■ **Assigned task**: Lines from the beginning of the data below through the one containing "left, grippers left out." are to be printed exactly as they appear.

┌─ Dataset

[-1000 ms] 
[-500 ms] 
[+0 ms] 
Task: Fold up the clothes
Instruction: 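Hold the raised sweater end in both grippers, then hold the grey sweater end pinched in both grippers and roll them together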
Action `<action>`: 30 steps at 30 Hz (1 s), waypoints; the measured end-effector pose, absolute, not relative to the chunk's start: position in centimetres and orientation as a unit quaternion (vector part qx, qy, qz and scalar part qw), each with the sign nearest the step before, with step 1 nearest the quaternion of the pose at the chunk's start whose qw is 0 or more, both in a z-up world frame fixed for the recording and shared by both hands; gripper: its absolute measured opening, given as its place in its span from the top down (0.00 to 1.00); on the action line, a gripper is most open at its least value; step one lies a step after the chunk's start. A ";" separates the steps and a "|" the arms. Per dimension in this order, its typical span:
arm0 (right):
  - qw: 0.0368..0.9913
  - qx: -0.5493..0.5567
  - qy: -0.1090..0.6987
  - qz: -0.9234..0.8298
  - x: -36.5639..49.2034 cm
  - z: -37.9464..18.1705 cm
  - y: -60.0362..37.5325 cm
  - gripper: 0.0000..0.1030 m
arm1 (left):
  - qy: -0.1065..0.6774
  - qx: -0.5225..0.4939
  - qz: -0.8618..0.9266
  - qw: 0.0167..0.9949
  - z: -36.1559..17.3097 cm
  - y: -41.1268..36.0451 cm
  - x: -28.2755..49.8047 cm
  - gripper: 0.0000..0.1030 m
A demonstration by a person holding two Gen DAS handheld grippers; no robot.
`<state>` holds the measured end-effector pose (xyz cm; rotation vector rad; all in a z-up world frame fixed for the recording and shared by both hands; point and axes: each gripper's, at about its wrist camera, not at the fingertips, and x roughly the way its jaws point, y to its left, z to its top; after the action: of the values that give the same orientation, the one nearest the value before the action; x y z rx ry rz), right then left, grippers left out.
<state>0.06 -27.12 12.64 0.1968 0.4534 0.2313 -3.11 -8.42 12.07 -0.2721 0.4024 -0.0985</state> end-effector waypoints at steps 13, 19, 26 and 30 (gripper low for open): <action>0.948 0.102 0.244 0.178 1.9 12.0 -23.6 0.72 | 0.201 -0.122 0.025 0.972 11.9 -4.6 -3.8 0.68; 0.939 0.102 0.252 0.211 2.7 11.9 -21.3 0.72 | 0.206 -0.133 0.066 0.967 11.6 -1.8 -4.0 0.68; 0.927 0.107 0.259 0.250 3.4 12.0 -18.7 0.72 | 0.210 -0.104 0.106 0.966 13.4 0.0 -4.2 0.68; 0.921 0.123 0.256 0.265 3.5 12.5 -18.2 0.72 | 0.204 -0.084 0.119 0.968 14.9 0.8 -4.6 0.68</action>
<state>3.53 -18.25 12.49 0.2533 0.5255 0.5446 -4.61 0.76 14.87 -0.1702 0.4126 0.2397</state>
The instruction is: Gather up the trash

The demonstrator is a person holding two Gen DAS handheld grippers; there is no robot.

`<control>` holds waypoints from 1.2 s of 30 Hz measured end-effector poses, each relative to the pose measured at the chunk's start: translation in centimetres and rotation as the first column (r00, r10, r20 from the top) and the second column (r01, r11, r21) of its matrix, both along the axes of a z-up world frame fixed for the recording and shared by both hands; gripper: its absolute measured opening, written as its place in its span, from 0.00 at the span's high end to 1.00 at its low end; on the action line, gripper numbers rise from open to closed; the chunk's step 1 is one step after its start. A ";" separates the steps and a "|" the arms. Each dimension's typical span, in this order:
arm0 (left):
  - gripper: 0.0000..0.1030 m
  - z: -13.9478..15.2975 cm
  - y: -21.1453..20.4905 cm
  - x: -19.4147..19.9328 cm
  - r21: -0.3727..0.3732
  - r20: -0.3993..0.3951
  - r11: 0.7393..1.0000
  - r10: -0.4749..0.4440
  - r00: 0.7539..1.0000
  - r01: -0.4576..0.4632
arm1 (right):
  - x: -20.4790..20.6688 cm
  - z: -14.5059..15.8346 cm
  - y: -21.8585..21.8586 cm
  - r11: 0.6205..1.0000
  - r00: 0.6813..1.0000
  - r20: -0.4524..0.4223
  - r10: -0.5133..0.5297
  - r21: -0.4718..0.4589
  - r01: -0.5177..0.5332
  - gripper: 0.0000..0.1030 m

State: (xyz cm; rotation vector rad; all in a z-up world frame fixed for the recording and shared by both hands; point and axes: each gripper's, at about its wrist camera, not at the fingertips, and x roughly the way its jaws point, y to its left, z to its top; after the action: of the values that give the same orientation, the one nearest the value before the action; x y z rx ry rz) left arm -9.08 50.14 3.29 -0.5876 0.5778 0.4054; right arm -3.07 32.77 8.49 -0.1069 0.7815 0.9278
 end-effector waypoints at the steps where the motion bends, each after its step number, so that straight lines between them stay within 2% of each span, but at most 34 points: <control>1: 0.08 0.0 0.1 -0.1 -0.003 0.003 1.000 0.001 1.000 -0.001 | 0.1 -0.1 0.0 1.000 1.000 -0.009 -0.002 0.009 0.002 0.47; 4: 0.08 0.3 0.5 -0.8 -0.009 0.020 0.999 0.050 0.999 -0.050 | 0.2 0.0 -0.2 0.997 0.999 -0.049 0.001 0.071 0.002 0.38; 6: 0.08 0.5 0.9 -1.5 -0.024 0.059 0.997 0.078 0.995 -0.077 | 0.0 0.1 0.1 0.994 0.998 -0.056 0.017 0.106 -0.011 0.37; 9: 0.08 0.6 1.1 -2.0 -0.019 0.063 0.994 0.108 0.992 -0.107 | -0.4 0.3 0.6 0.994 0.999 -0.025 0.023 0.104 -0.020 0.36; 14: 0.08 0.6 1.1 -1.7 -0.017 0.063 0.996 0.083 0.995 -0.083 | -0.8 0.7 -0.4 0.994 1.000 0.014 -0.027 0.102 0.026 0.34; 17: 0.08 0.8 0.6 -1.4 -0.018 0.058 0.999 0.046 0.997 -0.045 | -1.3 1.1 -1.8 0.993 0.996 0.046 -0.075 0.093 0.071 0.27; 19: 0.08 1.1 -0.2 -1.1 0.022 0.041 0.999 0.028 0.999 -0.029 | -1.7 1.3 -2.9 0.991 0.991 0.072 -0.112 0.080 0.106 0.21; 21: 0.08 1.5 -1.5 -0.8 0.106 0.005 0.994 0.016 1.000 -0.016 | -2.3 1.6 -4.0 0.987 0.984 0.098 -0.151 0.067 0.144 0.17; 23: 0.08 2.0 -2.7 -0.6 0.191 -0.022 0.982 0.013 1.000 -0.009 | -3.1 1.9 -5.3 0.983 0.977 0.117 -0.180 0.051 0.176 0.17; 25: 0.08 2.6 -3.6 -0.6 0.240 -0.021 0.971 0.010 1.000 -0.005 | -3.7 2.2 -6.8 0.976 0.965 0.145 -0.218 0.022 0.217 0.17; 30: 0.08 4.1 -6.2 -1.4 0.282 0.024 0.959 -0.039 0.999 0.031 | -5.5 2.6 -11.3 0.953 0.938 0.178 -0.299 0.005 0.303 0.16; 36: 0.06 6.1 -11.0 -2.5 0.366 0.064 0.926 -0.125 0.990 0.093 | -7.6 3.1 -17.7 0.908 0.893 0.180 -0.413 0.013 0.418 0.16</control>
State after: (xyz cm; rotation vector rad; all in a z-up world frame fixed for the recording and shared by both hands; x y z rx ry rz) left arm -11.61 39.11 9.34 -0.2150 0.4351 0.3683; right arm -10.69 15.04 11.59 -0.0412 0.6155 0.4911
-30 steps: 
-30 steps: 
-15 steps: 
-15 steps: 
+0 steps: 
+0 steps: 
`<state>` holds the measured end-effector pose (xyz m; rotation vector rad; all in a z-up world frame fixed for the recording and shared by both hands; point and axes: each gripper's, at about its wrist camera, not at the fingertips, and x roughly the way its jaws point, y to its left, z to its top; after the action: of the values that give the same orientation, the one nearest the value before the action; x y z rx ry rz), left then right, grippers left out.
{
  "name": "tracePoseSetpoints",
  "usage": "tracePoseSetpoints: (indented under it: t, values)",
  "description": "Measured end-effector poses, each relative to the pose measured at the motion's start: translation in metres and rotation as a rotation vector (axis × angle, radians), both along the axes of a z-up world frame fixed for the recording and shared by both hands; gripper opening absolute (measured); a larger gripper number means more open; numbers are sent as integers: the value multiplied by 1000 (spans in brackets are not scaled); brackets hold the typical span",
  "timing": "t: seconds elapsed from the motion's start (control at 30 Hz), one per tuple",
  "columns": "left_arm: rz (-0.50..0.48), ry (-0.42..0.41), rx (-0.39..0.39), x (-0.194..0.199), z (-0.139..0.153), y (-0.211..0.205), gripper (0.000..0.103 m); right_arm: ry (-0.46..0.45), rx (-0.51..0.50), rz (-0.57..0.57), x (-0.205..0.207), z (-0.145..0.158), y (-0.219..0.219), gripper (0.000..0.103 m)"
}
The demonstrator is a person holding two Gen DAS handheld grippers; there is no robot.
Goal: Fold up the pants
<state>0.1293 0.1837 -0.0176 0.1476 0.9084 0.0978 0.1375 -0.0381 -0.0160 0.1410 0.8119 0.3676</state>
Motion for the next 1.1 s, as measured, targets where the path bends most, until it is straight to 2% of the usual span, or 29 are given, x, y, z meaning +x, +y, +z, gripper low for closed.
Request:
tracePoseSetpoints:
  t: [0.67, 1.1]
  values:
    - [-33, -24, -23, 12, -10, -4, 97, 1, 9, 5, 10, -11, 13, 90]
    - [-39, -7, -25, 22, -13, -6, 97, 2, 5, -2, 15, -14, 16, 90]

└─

■ **Task solution**:
[-1000 ms] 
[-500 ms] 
[+0 ms] 
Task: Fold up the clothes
Instruction: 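Hold the raised sweater end in both grippers, then hold the grey sweater end pinched in both grippers and roll them together
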Action `<action>`: 30 steps at 30 Hz (1 s), waypoints; the measured end-effector pose, absolute, not relative to the chunk's start: position in centimetres and orientation as a unit quaternion (vector part qx, qy, qz and scalar part qw), each with the sign nearest the step before, with step 1 nearest the quaternion of the pose at the chunk's start whose qw is 0 or more, both in a z-up world frame fixed for the recording and shared by both hands; gripper: its absolute measured opening, given as its place in its span from the top down (0.00 to 1.00); on the action line, a gripper is most open at its least value; step one lies a step after the chunk's start. A ";" separates the steps and a "|" the arms. Per dimension in this order, its typical span:
arm0 (right):
  - qw: 0.0368..0.9913
  - qx: -0.5493..0.5567
  - qy: -0.1090..0.6987
  - qz: -0.9234..0.8298
  - x: -36.5639..49.2034 cm
  - z: -37.9464..18.1705 cm
  - y: -60.0362..37.5325 cm
  - gripper: 0.0000..0.1030 m
arm1 (left):
  - qy: -0.1065..0.6774
  - qx: -0.5225..0.4939
  - qz: -0.8618..0.9266
  - qw: 0.0167..0.9949
  - z: -36.1559..17.3097 cm
  - y: -41.1268..36.0451 cm
  - x: -28.2755..49.8047 cm
  - gripper: 0.0000..0.1030 m
A demonstration by a person holding two Gen DAS handheld grippers; no robot.
`<state>` holds the measured end-effector pose (xyz cm; rotation vector rad; all in a z-up world frame fixed for the recording and shared by both hands; point and axes: each gripper's, at about its wrist camera, not at the fingertips, and x roughly the way its jaws point, y to its left, z to its top; after the action: of the values that give the same orientation, the one nearest the value before the action; x y z rx ry rz), right then left, grippers left out.

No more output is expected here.